Activity: Counting only lines that contain the string "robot", how many are there in the data? Say the number alone.

Exercise materials:

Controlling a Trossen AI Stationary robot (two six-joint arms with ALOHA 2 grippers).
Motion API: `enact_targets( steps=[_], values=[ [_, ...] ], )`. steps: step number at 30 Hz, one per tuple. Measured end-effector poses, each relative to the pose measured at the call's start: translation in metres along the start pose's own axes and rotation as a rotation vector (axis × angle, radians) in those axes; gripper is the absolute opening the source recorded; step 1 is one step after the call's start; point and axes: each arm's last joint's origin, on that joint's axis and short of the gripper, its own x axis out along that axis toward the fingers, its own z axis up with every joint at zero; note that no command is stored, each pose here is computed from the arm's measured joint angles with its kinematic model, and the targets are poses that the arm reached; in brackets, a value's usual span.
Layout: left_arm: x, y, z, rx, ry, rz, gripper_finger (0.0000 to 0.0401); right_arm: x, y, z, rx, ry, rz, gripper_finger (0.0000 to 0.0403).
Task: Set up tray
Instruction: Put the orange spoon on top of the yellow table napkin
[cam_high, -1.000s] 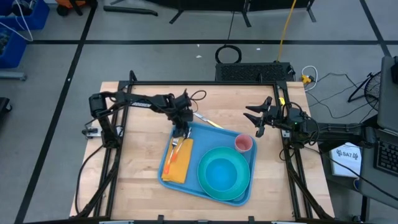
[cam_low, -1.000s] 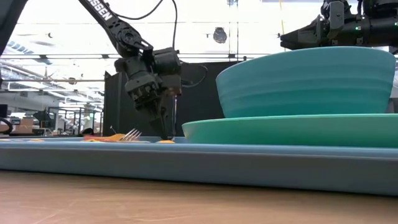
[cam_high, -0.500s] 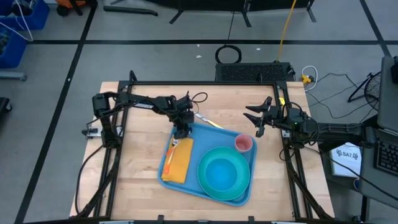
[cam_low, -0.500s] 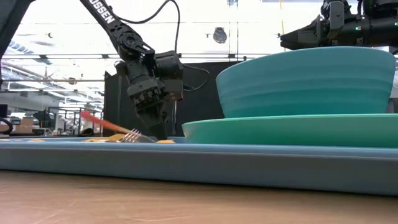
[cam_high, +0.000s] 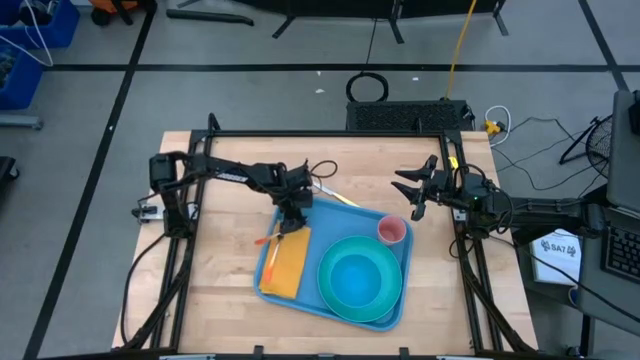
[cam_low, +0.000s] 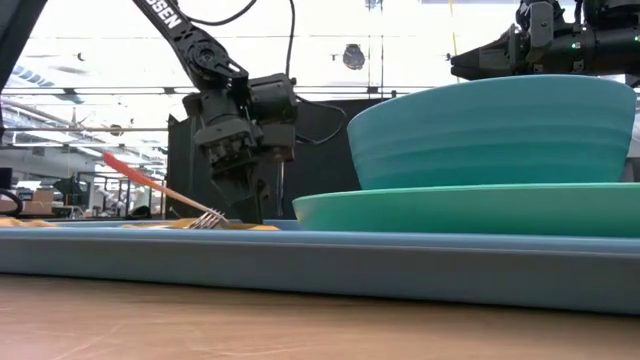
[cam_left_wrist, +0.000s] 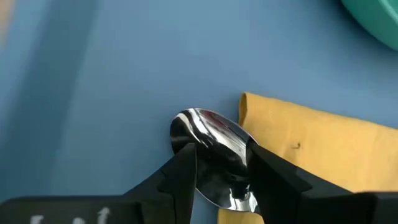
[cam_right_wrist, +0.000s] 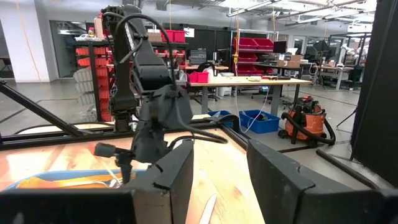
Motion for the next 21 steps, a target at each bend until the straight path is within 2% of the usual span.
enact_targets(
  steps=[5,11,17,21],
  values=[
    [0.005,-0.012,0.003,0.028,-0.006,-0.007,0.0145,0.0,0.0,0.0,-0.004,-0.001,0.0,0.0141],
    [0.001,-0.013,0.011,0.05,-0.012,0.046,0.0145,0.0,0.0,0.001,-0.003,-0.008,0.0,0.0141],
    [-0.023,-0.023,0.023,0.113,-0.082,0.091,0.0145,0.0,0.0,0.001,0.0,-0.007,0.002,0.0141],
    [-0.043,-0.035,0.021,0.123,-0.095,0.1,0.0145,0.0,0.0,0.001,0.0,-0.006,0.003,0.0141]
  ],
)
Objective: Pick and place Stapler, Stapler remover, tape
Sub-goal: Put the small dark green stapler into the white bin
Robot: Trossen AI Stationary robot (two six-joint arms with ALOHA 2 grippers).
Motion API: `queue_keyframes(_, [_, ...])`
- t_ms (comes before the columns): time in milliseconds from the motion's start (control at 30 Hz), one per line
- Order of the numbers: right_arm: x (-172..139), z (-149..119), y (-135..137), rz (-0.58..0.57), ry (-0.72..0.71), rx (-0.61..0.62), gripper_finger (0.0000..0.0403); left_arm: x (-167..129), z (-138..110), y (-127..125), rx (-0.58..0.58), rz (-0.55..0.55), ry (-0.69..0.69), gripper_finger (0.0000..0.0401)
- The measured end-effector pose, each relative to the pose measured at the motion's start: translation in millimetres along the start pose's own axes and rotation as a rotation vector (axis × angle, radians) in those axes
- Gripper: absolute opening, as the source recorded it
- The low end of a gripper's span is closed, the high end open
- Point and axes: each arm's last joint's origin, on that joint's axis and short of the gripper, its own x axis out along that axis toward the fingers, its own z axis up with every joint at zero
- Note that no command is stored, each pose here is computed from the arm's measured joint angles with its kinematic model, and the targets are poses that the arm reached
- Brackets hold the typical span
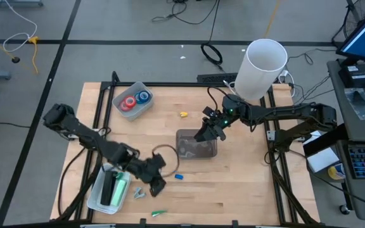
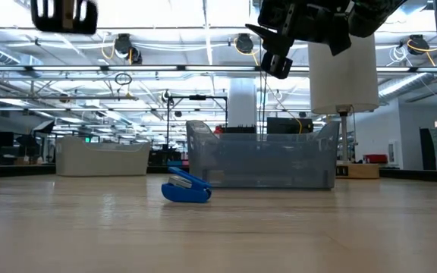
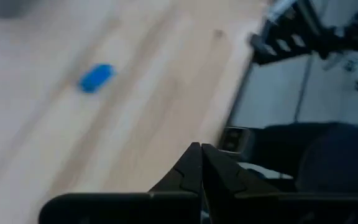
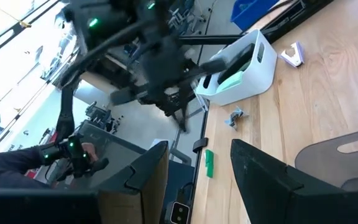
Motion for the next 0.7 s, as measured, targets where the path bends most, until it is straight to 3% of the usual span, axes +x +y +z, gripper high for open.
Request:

Answer to this task: 2